What is being asked: Search the data for the word "motor" and copy out every line that has it.
---------- Supplied data
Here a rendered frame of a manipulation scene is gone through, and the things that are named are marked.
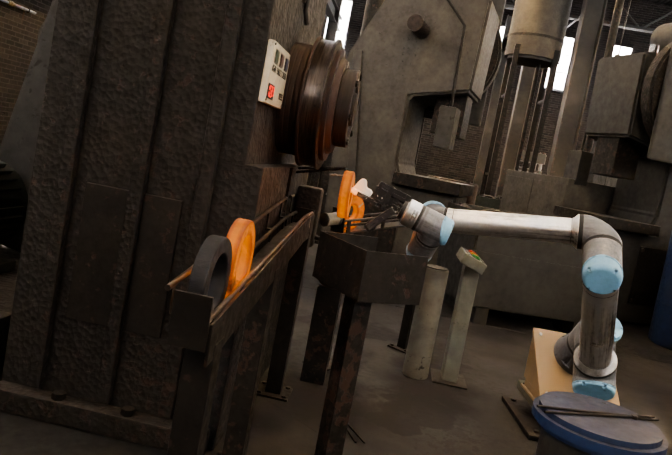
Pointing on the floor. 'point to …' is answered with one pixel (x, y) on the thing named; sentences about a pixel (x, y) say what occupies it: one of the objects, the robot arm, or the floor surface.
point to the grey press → (633, 165)
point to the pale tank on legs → (532, 53)
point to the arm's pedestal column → (522, 411)
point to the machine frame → (148, 175)
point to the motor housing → (320, 334)
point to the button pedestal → (448, 375)
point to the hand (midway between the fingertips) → (347, 188)
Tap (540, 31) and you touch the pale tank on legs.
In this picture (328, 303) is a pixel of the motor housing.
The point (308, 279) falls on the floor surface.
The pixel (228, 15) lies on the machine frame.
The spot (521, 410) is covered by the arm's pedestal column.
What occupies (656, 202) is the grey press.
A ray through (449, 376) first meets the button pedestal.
--------------------
Result below:
point to the motor housing → (320, 334)
In this picture (328, 303) is a pixel of the motor housing.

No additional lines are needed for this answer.